INSTRUCTIONS FOR THE TASK - Please write out exactly the lines from the opening of the listing through the line that holds "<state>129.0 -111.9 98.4", including both, and nothing else; no pictures.

[GIVEN MATERIAL — start]

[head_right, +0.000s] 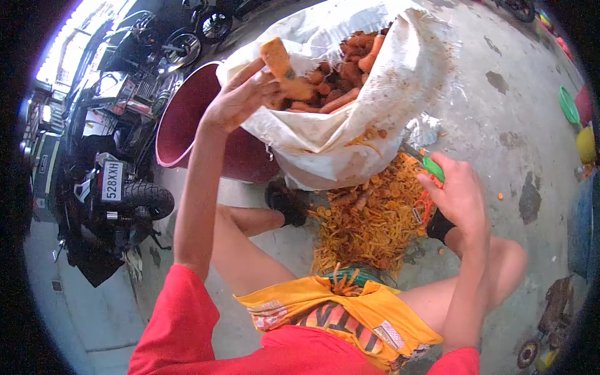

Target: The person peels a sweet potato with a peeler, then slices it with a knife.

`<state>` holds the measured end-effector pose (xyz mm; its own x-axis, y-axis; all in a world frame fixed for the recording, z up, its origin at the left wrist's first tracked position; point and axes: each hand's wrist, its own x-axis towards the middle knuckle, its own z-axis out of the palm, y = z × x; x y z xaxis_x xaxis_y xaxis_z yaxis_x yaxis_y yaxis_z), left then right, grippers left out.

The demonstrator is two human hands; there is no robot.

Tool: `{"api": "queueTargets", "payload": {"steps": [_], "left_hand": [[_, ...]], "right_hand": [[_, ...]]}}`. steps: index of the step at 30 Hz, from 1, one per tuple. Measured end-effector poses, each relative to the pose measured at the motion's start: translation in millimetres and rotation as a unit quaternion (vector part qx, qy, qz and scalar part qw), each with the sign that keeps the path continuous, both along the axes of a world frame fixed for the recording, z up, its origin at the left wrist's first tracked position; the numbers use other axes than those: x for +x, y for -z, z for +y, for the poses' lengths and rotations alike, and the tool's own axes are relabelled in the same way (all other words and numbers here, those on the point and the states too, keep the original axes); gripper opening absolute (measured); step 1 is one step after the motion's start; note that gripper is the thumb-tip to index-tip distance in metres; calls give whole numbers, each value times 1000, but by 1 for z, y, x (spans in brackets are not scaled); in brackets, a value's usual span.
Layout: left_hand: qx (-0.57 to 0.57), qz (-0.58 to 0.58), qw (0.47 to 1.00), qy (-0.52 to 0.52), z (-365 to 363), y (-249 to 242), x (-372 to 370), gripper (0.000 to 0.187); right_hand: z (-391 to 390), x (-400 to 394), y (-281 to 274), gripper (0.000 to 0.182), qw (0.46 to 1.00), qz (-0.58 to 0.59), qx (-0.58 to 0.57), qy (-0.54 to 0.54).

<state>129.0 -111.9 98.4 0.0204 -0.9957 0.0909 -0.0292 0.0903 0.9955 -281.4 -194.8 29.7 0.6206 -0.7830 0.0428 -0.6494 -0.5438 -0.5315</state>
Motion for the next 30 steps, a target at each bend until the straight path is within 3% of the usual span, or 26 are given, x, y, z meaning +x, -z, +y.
{"api": "queueTargets", "payload": {"steps": [1, 4, 7, 10, 15, 18, 23, 25, 30], "left_hand": [[-18, 31, 999, -3, 3, -2, -10, 48], [-40, -21, 999, -24, 2, -8, -42, 42], [-77, -64, 993, -68, 9, -4, -80, 39], [-68, -115, 988, -83, 26, 11, -109, 47], [-44, -40, 995, -80, 45, 60, -133, 41], [16, 75, 987, -139, 49, 80, -149, 40], [60, 62, 988, -128, 56, 103, -161, 35], [7, -29, 986, -164, 57, 109, -168, 35], [10, 15, 980, -199, 65, 115, -178, 37]], "right_hand": [[1, 5, 1, 38, 1000, -1, 1, -5], [-1, 9, 6, 33, 999, 19, 34, -24], [2, 15, 6, 42, 998, 36, 28, -40], [12, 24, 6, 42, 992, -95, 65, -45], [21, 28, 23, 38, 988, -135, 55, -56], [29, 34, 26, 35, 986, -141, 39, -74], [36, 43, 34, 29, 982, -148, 48, -109], [36, 47, 43, 28, 980, -157, 48, -112], [37, 55, 57, 25, 982, -157, 16, -105]]}}
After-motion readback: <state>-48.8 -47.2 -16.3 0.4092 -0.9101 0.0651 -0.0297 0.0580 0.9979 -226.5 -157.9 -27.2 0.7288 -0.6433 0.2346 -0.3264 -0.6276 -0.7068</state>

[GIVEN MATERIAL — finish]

WRITTEN RESPONSE -
[head_right, +0.000s] 

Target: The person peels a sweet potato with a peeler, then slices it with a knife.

`<state>` holds the measured end-effector pose (xyz mm; its own x-axis, y-axis; all in a world frame fixed for the recording, z up, its origin at the left wrist's first tracked position; point and axes: each hand's wrist, its own x-axis towards the middle knuckle, its own z-axis out of the palm, y = z × x; x y z xaxis_x xaxis_y xaxis_z yaxis_x yaxis_y yaxis_z), left then right, grippers left out.

The demonstrator is two human hands; there is no robot.

Tool: `{"api": "queueTargets", "payload": {"steps": [_], "left_hand": [[_, ...]], "right_hand": [[_, ...]]}}`. steps: index of the step at 30 Hz, from 1, one per tuple. Measured end-effector poses, each relative to the pose measured at the motion's start: translation in millimetres and rotation as a unit quaternion (vector part qx, qy, qz and scalar part qw), each with the sign that keeps the path continuous, both along the axes of a world frame fixed for the recording, z up, its origin at the left wrist's first tracked position; the numbers use other axes than those: x for +x, y for -z, z for +y, for the poses' lengths and rotations alike, and the tool's own axes are relabelled in the same way (all other words and numbers here, those on the point and the states too, keep the original axes); gripper opening absolute (measured); step 1 is one step after the motion's start; note that gripper is the thumb-tip to index-tip distance in metres; calls give whole numbers, each value times 1000, but by 1 for z, y, x (spans in brackets are not scaled); in brackets, a value's usual span.
Layout: left_hand: qx (-0.57 to 0.57), qz (-0.58 to 0.58), qw (0.47 to 1.00), qy (-0.52 to 0.52), z (-365 to 363), y (-249 to 242), x (-372 to 370), gripper (0.000 to 0.187); right_hand: z (-391 to 390), x (-400 to 394), y (-281 to 274), gripper (0.000 to 0.182), qw (0.46 to 1.00), qz (-0.58 to 0.59), qx (-0.58 to 0.57), qy (-0.54 to 0.54).

<state>129.0 -111.9 98.4 0.0204 -0.9957 0.0909 -0.0292 0.0903 0.9955 -281.4 -194.8 29.7 0.6206 -0.7830 0.0428 -0.6494 -0.5438 -0.5315</state>

This output is complete, and the exercise is done.